(Try it) Only lines containing the string "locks" belong in the answer; find them in the records and copy them.

(Records provided)
▼
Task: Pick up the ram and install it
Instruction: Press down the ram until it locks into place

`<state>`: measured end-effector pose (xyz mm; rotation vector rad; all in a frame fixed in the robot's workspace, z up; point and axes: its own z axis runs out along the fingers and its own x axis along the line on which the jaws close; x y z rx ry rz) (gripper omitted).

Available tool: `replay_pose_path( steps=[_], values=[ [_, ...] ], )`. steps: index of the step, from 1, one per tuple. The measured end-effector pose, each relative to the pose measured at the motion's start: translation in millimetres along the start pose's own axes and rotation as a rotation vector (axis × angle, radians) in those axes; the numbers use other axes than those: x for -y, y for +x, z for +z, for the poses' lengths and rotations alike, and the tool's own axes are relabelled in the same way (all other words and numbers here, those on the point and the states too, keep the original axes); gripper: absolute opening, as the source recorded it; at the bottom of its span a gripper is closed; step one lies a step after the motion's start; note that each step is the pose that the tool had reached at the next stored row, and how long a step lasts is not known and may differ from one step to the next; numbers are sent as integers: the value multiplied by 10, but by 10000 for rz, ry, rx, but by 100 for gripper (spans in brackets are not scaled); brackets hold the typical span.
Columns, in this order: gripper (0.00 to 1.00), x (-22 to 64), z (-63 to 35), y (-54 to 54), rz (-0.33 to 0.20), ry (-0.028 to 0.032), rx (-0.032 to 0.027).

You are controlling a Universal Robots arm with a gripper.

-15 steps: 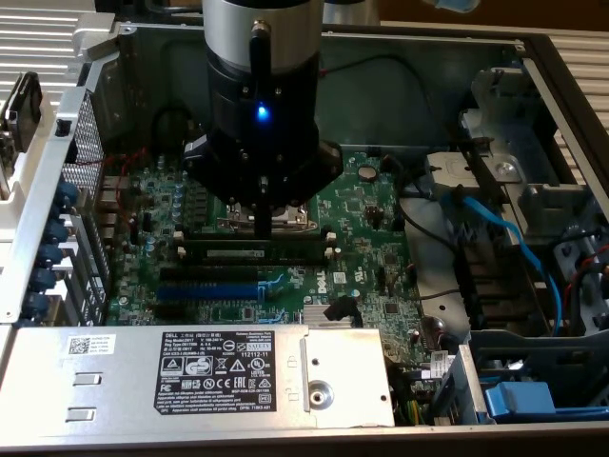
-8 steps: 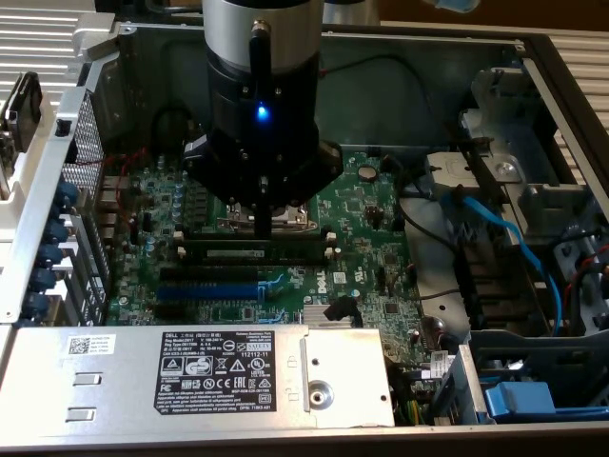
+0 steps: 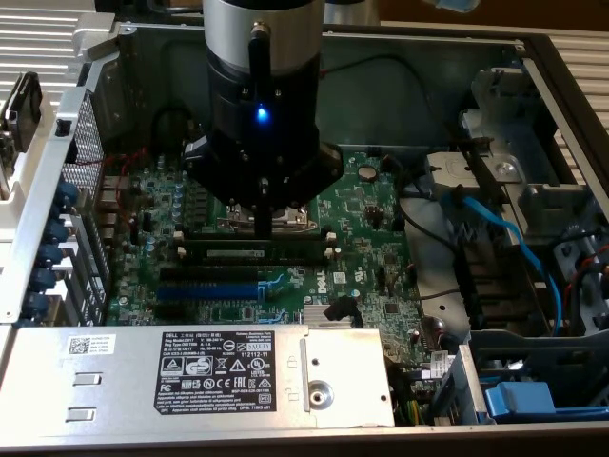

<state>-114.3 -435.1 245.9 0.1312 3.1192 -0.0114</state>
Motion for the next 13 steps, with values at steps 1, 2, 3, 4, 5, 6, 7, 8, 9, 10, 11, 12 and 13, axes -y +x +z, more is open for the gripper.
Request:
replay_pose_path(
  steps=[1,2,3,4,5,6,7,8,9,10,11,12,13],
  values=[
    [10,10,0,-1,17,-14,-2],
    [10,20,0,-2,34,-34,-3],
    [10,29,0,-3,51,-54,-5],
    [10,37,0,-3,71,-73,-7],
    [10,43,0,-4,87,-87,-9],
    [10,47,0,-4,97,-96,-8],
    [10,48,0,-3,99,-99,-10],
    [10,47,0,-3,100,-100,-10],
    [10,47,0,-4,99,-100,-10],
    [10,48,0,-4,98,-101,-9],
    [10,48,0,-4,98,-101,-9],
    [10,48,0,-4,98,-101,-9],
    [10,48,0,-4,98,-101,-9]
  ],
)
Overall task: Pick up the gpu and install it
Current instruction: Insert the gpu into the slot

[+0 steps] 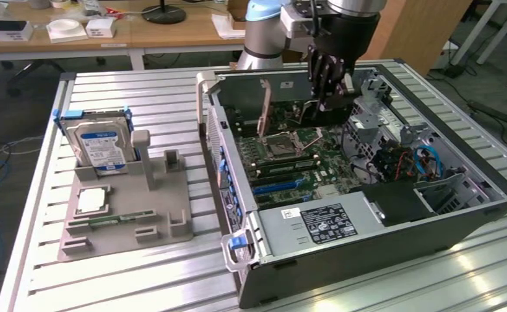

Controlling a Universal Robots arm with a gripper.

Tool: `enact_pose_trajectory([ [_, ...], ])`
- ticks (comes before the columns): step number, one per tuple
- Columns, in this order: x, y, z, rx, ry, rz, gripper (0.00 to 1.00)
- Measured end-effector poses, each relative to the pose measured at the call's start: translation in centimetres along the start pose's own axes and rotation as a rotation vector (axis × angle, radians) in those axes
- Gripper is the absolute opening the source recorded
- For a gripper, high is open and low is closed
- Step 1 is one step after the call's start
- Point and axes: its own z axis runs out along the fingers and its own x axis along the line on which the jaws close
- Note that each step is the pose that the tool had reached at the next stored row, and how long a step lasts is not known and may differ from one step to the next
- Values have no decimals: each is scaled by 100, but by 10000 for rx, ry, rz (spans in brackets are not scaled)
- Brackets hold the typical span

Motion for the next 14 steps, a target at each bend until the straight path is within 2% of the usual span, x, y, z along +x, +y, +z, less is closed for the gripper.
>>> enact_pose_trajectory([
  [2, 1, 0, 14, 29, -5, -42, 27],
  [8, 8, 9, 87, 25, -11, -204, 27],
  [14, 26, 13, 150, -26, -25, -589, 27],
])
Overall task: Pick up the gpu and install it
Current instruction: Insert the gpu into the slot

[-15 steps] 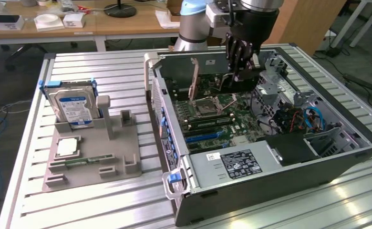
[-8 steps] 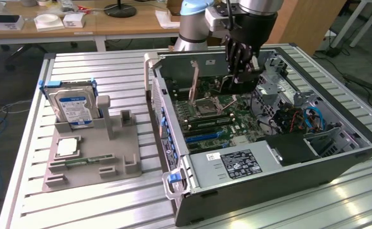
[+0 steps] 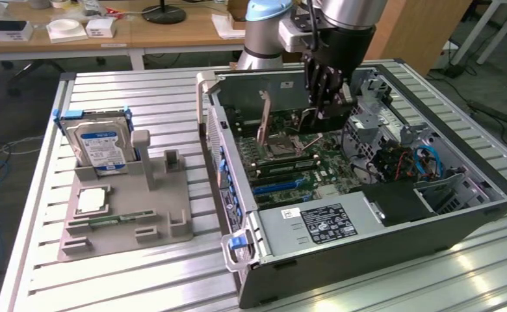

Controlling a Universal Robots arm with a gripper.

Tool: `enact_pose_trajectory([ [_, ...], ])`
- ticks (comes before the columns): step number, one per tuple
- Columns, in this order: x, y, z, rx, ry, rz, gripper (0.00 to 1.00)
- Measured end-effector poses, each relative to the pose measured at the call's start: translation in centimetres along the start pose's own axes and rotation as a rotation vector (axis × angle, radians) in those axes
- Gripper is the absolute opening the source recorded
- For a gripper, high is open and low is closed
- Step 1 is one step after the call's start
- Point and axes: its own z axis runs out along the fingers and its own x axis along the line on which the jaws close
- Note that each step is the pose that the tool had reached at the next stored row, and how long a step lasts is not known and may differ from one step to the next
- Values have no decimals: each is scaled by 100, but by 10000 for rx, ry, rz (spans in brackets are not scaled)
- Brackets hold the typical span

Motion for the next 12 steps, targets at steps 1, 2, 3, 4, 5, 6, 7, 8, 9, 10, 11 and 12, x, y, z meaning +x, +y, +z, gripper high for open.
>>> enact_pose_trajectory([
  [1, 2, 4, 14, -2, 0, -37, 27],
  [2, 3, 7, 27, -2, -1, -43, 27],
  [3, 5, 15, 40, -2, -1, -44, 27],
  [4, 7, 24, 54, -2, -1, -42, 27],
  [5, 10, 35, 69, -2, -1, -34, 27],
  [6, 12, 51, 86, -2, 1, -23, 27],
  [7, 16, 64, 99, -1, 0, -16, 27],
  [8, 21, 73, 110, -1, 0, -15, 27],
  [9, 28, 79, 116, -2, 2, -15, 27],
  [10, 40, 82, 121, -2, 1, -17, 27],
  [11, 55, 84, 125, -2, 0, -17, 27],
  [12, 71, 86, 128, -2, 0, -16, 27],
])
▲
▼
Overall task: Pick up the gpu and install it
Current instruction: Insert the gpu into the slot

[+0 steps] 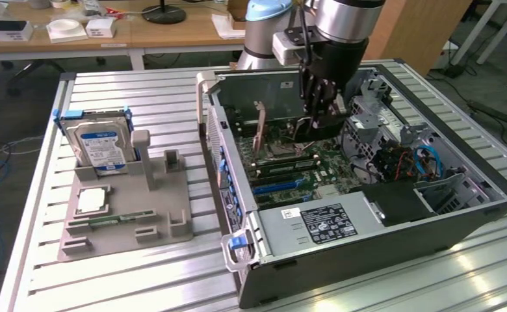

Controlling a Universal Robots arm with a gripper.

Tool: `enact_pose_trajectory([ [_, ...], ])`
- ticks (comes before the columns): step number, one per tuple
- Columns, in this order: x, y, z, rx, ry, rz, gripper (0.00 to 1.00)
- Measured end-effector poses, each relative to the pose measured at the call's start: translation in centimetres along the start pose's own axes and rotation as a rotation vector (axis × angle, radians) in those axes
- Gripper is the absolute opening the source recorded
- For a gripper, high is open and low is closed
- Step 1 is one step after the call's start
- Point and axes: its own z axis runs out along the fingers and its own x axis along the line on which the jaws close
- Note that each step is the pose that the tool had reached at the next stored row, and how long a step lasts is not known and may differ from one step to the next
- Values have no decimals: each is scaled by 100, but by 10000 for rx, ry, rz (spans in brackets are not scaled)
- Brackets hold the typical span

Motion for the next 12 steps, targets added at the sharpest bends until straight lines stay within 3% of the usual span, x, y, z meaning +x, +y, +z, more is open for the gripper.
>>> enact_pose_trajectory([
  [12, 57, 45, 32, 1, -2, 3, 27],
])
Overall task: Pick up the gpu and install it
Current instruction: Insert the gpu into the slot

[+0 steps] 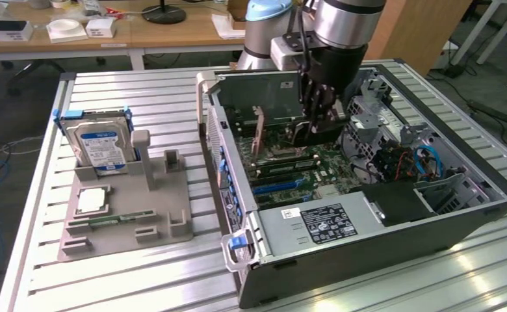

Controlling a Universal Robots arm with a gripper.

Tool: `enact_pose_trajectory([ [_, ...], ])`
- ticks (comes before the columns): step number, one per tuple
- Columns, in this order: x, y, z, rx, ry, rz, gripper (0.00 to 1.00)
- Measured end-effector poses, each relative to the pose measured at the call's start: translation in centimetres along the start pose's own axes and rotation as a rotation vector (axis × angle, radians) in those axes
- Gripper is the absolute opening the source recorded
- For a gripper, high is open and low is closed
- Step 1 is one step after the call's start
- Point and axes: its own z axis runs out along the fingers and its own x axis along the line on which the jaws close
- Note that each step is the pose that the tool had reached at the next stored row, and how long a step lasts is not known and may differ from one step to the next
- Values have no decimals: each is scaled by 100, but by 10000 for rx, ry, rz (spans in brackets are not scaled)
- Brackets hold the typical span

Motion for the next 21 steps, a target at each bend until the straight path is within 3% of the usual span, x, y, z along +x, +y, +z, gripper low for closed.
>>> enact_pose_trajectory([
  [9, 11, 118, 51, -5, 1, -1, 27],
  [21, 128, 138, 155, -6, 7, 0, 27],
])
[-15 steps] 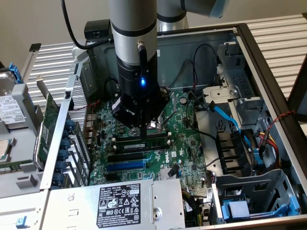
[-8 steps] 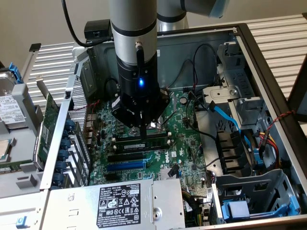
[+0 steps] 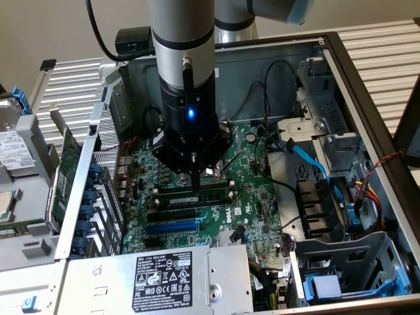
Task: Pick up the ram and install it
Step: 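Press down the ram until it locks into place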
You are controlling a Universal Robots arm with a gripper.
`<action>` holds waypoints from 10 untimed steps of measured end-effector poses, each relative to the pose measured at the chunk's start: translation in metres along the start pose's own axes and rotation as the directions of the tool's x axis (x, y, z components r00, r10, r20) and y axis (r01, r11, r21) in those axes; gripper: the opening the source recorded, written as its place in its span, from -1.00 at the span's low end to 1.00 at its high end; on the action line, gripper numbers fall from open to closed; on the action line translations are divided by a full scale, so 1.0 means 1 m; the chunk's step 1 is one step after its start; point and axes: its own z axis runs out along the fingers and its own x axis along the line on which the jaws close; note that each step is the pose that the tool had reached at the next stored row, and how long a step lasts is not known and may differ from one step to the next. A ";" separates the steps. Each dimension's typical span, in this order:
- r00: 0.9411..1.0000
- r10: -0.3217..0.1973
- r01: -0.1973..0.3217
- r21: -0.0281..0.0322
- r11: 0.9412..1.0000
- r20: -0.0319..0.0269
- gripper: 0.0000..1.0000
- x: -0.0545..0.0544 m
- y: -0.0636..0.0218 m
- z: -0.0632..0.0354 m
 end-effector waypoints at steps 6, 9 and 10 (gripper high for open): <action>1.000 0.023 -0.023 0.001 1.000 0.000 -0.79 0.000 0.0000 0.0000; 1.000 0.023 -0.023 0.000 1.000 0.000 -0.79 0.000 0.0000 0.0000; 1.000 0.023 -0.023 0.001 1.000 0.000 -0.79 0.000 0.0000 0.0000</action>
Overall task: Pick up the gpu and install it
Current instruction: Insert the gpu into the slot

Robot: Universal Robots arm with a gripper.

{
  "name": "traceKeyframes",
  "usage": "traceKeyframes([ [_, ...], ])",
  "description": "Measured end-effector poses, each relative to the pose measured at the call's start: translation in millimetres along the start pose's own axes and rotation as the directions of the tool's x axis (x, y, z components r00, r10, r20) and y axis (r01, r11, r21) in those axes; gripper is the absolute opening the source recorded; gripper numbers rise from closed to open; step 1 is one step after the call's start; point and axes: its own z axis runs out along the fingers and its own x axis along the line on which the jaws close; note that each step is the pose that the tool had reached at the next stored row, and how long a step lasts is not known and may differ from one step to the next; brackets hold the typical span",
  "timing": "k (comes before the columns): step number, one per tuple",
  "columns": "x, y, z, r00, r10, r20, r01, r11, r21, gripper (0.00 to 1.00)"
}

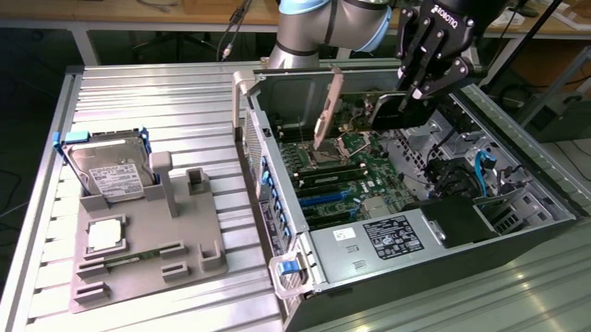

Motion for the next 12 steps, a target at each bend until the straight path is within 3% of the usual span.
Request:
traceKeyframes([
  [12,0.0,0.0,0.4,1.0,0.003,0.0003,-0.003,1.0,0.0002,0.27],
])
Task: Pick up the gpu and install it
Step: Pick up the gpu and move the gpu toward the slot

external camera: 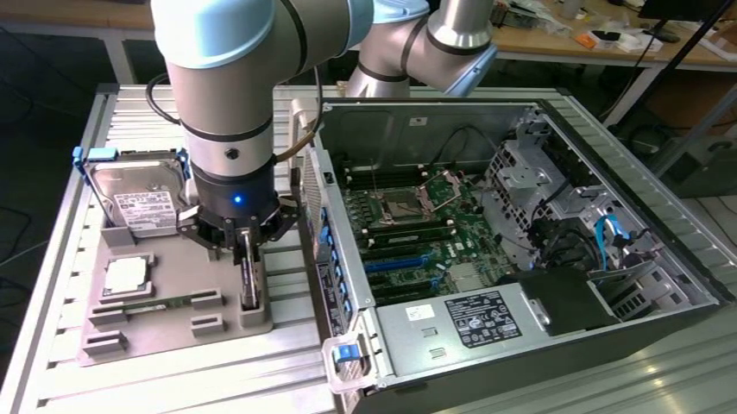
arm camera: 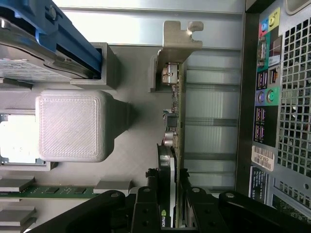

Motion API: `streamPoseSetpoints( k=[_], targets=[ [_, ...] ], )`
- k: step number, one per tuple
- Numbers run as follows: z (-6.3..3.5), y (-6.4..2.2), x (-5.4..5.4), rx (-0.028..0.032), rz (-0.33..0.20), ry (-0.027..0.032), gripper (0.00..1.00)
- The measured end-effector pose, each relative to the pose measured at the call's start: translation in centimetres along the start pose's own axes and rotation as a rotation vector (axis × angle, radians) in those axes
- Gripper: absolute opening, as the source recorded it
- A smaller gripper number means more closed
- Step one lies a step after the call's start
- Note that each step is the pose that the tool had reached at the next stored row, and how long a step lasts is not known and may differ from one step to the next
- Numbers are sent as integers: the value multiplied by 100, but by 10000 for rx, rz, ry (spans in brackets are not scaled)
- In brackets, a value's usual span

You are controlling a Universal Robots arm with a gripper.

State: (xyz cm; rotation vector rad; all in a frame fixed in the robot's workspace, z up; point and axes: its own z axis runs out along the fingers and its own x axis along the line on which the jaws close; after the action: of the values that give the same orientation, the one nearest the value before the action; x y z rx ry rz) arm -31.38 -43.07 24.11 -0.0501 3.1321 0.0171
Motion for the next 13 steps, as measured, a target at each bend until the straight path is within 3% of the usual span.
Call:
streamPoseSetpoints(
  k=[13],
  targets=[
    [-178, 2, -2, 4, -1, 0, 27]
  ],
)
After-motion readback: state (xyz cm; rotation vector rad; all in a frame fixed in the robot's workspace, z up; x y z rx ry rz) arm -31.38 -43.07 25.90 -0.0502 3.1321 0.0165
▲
(Answer box)
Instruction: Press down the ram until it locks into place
Step: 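Press down the ram until it locks into place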

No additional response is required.